‘The Happening’
Director: M. Night Shyamalan
Cast: Mark Wahlberg, Zooey Deschanel, John Leguizamo
Rating: R
Grade: 2 Globes
Harrison Ford once said to George Lucas, “George, you can type this sh-t, but you can’t say it.” That must be how actors feel after working with M. Night Shyamalan. The writer-director of “The Sixth Sense” and “Signs,” like Lucas, can map out a story like a pro, and is a gifted visual aesthete (though of a more Hitchcockian breed). Also like Lucas, he couldn’t write a decent line of dialogue even if possessed by the ghost of Billy Wilder.
And that’s what troubles “The Happening” — the same problem that plagued “The Village” and “Lady in the Water,” giving Shyamalan a three-deep list of consecutive disappointments. But the new film is in many ways like his last well-received work, “Signs.” Both movies share a rural Pennsylvania setting. More importantly, in both, Shyamalan creates a pan-geographic disaster and removes his players from the epicenter. In “Signs,” this was a clever stroke, making the movie feel like a sort of anti-“Independence Day.”
It works too in “The Happening” — or it would if not for that whole “badly written” thing. Mark Wahlberg plays Elliot, an affable school teacher (in movies, there are only two kinds of teachers: affable and evil) who hits the road with his wife (Zooey Deschanel) and best friend’s daughter as an airborne toxin spreads from New York across the Northeast. The toxin, which causes people to do stuff that in the old days would have been chalked up to “witchcraft,” is clumsily tied to an environmental message.

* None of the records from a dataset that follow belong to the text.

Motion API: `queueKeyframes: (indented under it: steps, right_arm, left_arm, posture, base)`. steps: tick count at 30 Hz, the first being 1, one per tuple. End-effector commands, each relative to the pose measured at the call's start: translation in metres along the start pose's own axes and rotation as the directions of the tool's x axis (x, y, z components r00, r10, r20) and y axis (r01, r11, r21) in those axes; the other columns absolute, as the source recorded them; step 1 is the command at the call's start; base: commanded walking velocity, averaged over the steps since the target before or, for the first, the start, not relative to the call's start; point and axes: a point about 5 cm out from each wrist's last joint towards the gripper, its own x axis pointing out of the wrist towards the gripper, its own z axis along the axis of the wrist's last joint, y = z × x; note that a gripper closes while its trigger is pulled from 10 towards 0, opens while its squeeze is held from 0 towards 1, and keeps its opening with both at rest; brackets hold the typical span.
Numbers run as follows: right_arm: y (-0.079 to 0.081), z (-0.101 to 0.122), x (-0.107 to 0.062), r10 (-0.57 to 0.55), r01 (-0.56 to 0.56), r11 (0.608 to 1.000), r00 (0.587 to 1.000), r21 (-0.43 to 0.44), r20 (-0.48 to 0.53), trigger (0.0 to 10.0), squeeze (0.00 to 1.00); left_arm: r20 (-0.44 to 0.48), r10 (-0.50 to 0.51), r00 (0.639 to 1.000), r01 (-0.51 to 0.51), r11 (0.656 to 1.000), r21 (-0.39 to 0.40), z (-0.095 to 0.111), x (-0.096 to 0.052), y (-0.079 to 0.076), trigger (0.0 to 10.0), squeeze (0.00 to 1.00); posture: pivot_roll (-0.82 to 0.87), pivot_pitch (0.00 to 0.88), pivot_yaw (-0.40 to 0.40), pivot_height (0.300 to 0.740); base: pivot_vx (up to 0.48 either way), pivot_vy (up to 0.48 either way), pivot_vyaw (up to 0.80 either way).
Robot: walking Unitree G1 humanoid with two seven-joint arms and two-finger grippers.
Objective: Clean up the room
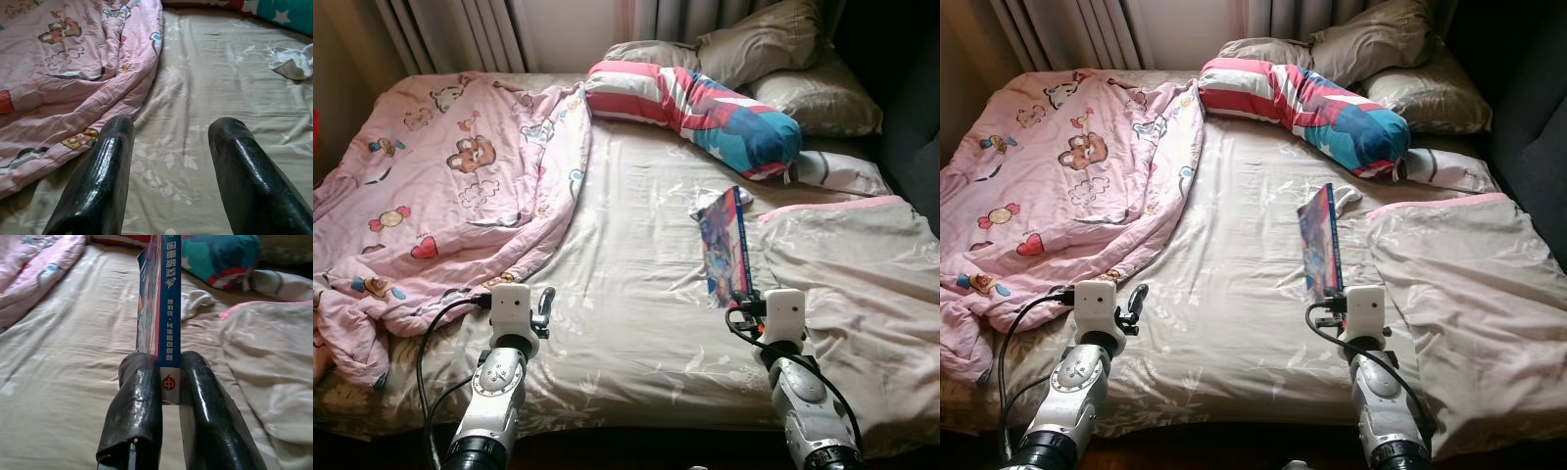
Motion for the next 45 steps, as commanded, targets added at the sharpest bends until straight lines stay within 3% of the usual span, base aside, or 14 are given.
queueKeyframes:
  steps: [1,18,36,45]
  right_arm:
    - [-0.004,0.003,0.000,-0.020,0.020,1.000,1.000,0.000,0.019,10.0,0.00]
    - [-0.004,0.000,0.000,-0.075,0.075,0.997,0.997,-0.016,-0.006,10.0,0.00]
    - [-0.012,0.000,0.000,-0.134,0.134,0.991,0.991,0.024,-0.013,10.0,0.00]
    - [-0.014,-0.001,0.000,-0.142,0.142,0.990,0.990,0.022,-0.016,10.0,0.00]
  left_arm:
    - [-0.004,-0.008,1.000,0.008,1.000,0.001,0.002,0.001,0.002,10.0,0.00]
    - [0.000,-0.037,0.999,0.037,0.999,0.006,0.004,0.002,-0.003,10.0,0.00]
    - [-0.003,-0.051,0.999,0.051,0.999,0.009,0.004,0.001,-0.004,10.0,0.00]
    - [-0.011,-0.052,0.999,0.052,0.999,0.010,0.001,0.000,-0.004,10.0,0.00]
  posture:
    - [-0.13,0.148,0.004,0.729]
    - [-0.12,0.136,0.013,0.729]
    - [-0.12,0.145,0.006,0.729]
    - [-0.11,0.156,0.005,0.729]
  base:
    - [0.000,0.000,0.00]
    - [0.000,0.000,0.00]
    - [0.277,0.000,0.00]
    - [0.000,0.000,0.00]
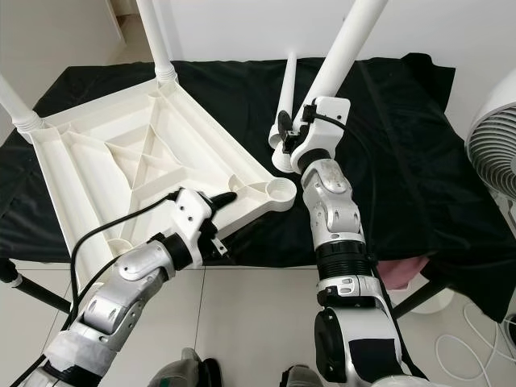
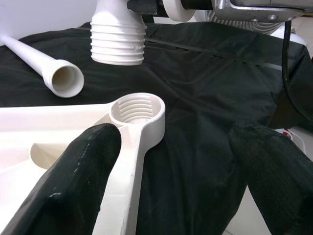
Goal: Building children table
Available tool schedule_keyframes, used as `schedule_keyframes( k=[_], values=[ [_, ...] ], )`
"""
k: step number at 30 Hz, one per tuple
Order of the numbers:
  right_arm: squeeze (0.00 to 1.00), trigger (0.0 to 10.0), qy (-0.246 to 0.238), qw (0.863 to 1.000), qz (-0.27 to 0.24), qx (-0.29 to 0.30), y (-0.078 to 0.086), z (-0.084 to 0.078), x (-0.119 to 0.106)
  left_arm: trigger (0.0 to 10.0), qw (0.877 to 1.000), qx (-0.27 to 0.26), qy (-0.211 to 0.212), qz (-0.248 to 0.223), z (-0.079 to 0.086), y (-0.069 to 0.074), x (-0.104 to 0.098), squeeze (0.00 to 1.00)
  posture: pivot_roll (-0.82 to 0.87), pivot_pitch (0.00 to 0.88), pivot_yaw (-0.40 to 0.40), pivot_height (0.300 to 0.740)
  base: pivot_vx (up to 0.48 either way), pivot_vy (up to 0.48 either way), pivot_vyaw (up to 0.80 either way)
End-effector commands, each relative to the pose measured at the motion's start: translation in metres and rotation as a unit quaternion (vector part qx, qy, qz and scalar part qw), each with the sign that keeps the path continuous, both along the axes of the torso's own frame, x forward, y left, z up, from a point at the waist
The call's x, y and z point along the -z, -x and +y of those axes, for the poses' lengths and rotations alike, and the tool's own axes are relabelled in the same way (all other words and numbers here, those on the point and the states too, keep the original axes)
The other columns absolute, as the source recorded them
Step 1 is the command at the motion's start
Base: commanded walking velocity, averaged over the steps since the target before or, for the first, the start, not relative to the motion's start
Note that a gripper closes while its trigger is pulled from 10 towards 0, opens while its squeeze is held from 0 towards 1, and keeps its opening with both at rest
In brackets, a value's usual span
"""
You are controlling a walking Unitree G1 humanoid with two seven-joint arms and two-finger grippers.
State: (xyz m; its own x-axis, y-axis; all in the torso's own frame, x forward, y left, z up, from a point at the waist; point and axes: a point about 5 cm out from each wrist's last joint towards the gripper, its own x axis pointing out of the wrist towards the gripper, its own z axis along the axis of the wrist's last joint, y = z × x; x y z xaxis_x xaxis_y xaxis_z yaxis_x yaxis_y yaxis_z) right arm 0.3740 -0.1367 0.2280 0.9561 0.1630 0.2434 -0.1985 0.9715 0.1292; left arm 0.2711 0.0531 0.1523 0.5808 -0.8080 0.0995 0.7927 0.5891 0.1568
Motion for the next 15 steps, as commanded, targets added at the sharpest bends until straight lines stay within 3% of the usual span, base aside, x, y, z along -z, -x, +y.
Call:
schedule_keyframes(
  k=[1, 15],
  values=[
    [0.00, 10.0, 0.004, 1.000, -0.010, 0.000, 0.001, 0.001, -0.004, 10.0, 1.000, 0.010, -0.016, 0.001, -0.002, 0.000, 0.004, 0.00, -0.04, 0.061, 0.079, 0.740, 0.000, 0.000, 0.00],
    [0.00, 10.0, 0.003, 1.000, -0.018, -0.001, 0.002, 0.004, -0.007, 10.0, 0.997, 0.026, -0.069, 0.020, -0.013, -0.009, 0.020, 0.00, -0.05, 0.075, 0.078, 0.740, 0.000, 0.000, 0.00]
  ],
)
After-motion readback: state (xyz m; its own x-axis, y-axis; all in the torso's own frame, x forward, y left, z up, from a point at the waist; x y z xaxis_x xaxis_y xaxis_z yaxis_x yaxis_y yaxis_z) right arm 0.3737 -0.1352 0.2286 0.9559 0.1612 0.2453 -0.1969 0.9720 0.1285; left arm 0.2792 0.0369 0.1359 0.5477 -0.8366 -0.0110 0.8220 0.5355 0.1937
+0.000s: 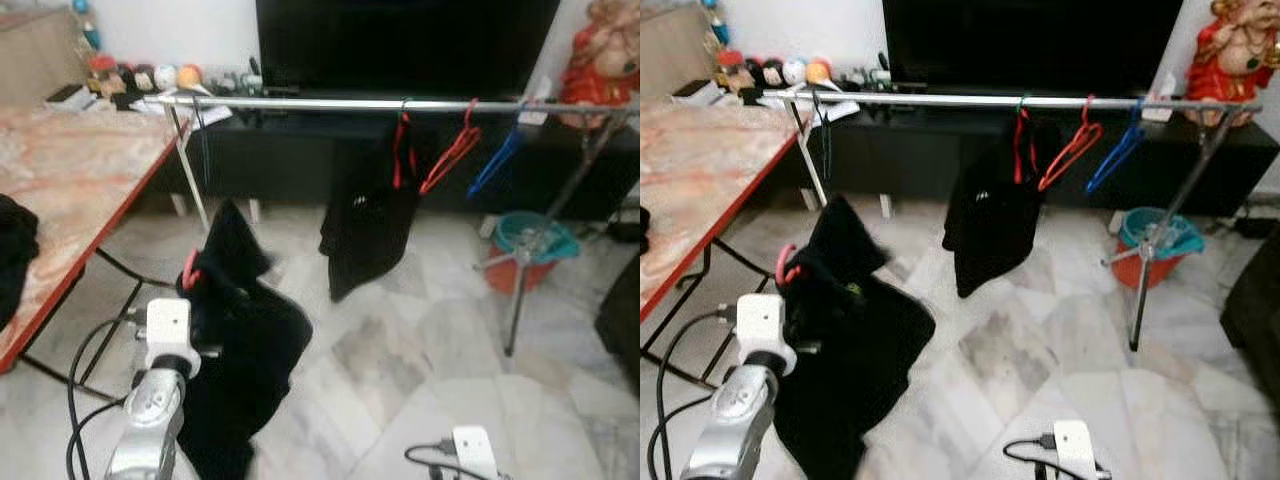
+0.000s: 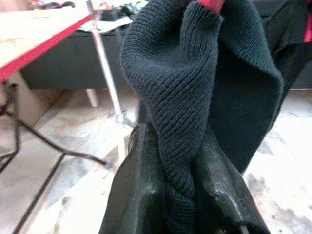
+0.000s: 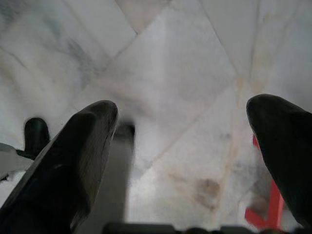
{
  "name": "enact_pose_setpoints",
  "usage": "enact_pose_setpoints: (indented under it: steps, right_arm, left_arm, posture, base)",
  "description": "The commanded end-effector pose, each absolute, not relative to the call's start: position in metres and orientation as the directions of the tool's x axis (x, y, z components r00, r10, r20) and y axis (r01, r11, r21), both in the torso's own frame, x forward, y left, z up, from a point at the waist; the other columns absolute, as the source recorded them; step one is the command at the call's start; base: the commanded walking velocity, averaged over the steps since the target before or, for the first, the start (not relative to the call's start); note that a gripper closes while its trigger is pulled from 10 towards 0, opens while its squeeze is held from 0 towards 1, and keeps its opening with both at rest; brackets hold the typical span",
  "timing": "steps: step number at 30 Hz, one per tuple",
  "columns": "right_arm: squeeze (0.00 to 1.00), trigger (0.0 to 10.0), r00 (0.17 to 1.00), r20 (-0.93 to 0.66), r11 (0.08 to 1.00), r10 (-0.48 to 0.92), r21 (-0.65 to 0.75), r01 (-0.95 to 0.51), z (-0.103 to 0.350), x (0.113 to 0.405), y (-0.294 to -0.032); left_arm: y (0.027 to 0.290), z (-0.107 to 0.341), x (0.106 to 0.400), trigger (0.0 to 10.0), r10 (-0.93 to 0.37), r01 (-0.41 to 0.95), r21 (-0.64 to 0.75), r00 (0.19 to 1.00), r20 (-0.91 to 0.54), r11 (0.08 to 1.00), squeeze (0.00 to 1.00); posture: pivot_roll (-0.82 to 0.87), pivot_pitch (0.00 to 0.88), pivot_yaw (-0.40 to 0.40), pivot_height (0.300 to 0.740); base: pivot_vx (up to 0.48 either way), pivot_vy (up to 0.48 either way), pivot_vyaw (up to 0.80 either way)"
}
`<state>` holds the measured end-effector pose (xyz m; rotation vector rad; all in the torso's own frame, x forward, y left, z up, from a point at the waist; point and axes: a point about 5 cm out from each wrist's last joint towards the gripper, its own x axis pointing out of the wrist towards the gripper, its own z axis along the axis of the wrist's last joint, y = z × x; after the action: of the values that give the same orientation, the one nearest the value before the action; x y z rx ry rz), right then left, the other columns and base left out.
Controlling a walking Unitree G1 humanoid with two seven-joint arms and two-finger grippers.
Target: Hang hanger
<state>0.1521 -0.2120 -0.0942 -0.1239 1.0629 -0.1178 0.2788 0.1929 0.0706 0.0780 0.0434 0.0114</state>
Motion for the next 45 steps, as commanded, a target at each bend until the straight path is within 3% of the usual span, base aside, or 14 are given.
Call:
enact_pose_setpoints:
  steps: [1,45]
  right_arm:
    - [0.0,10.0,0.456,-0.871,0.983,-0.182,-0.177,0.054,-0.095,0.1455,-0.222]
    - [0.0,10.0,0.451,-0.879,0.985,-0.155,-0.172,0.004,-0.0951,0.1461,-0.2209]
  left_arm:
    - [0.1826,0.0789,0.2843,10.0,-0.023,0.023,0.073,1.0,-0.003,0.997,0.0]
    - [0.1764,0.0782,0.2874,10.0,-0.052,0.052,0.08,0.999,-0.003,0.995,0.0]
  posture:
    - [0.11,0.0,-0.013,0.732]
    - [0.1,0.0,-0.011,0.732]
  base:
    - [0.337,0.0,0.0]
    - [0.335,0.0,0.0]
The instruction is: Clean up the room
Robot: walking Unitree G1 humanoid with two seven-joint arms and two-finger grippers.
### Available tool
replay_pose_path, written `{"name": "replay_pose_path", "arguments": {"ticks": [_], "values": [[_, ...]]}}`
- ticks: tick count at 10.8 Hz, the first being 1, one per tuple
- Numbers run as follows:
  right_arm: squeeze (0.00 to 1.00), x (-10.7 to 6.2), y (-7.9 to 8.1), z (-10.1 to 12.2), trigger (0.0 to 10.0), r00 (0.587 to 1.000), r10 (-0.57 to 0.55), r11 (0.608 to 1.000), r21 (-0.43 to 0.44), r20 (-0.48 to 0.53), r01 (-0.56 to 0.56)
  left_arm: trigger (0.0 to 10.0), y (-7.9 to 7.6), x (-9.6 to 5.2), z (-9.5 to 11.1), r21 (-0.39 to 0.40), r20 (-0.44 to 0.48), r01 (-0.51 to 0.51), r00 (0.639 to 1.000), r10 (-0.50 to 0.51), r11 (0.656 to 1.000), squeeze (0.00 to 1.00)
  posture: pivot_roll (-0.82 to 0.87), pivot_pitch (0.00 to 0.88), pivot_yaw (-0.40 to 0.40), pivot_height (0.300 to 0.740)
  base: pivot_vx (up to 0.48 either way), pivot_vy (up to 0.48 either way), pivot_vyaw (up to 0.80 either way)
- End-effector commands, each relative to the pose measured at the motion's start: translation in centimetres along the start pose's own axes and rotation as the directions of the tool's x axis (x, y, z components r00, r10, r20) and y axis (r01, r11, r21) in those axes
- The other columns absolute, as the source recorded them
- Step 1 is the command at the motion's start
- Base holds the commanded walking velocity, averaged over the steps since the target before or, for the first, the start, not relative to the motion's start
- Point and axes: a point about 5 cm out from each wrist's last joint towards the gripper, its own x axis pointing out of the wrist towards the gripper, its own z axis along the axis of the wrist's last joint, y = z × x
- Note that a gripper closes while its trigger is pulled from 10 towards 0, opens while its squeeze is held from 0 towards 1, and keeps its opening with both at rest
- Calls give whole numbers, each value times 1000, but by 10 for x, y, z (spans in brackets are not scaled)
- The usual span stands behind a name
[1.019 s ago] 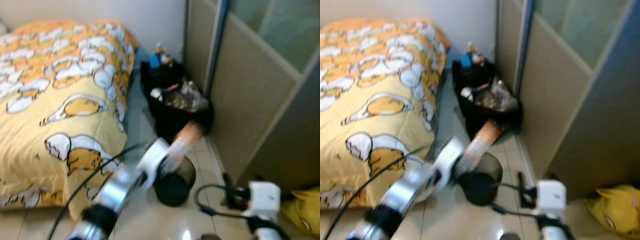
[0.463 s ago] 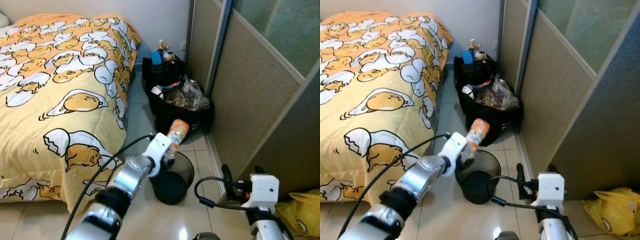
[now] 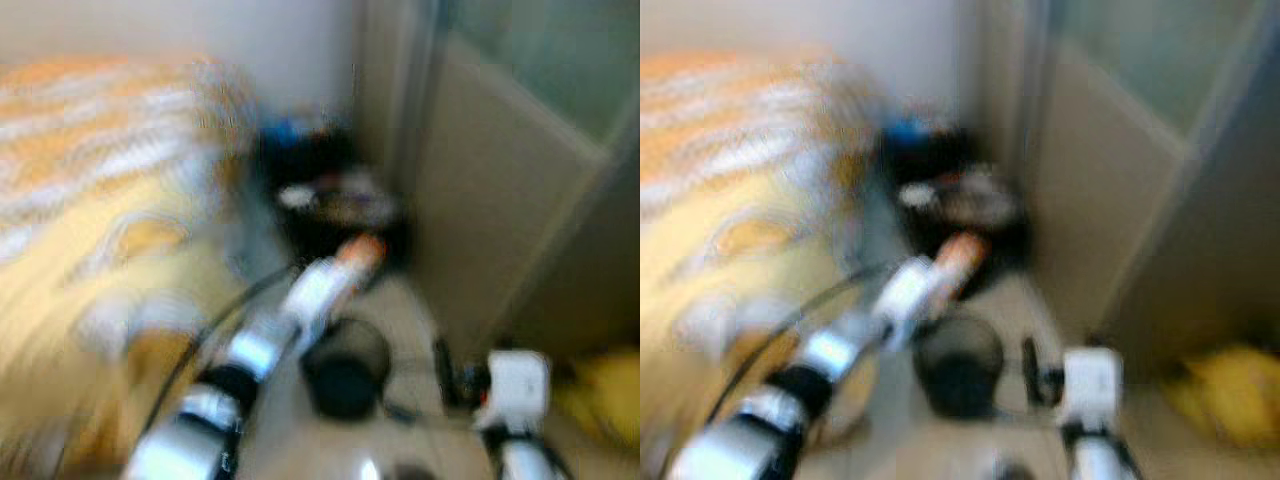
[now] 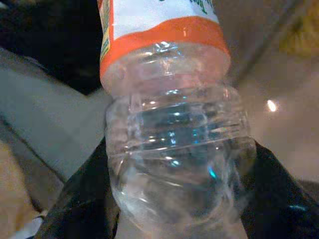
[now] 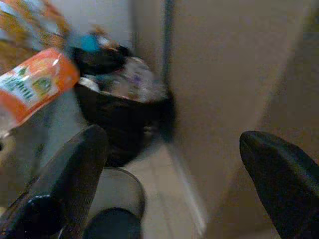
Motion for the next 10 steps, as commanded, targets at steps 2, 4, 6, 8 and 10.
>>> {"name": "replay_pose_path", "arguments": {"ticks": [2, 4, 6, 8, 10], "values": [[0, 2, -3, 1, 10000, 1000, -8, 1000, -8, 4, 8, 10000, -11, 6, 33, 27, 57, 21, 998, -23, 999, 0, -256, 0, 100, 740, 313, 364, -381], [0, 2, -1, 1, 10000, 1000, -2, 1000, -18, -2, 2, 10000, -25, 9, 47, 79, 92, 104, 990, -111, 991, 0, -271, 0, 112, 740, 167, 172, 0], [0, 2, 0, 0, 10000, 1000, -12, 1000, -5, -6, 12, 10000, -24, 9, 36, 29, 122, 127, 984, -129, 992, 0, -269, 0, 118, 740, 0, 0, -781], [0, 4, 4, -1, 10000, 1000, 2, 1000, -2, -10, -2, 10000, -22, 10, 27, 32, 112, 117, 986, -120, 993, 0, -261, 0, 118, 740, 0, 0, -778], [0, 5, 7, 2, 10000, 1000, 15, 1000, -4, -2, -15, 10000, -17, 7, 30, 28, 161, 144, 976, -147, 989, 0, -271, 0, 122, 740, 0, 0, -778]]}}
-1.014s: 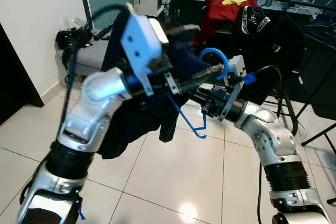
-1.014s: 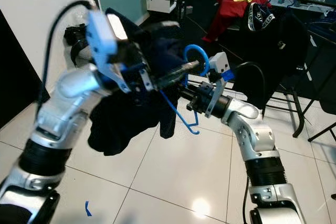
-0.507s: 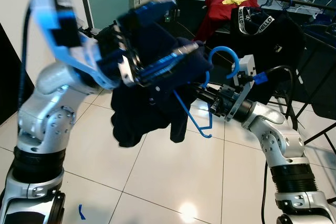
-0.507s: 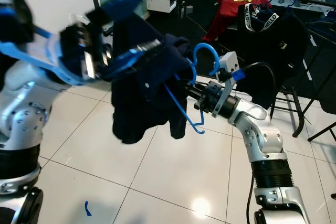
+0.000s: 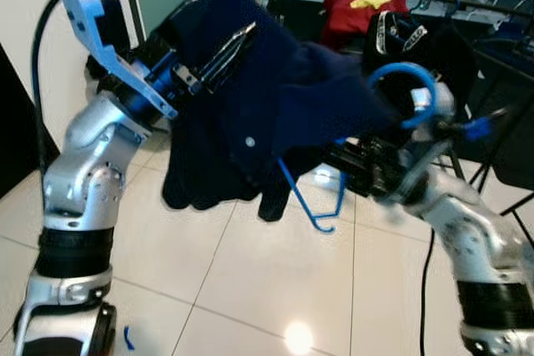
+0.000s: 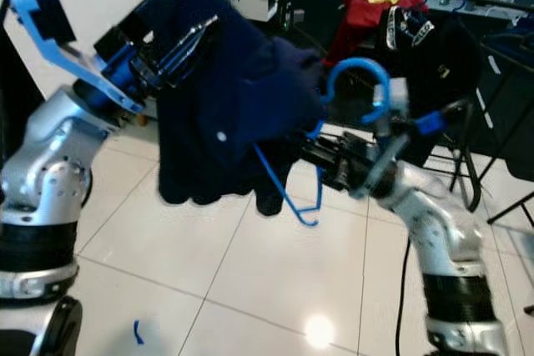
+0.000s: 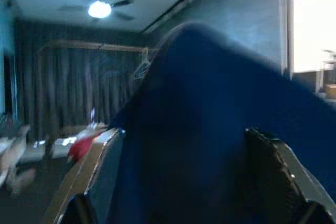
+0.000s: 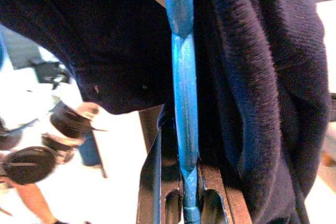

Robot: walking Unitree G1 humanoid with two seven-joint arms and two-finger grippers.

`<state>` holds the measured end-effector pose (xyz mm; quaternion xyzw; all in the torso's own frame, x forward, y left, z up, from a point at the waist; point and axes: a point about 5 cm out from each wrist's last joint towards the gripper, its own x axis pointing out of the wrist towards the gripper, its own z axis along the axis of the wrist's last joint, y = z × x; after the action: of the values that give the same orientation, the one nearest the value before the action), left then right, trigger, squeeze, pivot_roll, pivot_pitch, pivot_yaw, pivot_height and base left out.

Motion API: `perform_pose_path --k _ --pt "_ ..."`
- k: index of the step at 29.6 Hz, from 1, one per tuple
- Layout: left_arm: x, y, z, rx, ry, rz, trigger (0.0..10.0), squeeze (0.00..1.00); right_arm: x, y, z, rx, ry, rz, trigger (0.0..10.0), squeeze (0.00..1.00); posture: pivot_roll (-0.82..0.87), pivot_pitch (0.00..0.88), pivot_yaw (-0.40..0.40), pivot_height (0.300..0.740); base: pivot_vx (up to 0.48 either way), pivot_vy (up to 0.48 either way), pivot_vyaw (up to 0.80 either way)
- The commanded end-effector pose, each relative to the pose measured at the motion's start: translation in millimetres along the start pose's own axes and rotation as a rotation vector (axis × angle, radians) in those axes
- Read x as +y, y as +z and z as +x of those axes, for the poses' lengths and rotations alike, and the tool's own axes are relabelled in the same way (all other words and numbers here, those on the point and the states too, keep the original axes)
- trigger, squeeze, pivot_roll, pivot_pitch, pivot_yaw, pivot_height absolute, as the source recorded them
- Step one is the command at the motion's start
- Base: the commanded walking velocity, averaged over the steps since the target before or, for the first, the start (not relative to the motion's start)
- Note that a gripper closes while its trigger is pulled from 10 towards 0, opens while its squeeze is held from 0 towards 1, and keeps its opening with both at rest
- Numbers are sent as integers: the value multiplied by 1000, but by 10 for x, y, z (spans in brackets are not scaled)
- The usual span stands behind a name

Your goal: Hang hanger

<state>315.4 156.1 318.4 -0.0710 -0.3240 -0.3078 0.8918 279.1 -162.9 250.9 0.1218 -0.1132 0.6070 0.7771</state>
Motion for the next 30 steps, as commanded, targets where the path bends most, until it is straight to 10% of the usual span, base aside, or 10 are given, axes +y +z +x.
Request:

But the real, deadlier clumsiness comes from Shyamalan’s script. Characters don’t just speak to each other in stilted ways — their actions are ridiculous and narratively expedient in a shameless way. Just as a mother whose daughter is overtaken by psychosis mid-phone conversation would never put the phone on speaker so a panicked mob can listen in, a character who doesn’t like to show her emotions would never repeat the words, “I don’t like to show my emotions,” ad nauseum. In “The Happening” they do these things, making clear that they’re not people, but pieces trapped in a very bloody game of Candyland.
It has been said for a while but bears repeating: Shyamalan needs screenwriting help. Before he surrounded himself with yes-men, Lucas partnered with Lawrence Kasdan to refine what ended up being his two best stories: “The Empire Strikes Back” and “Raiders of the Lost Ark.” Shyamalan (happily reunited in “The Happening” with cinematographer Tak Fujimoto) is a more gifted director than Lucas ever was, but he needs his own Kasdan. Otherwise, he threatens to fade from relevancy — if he hasn’t already.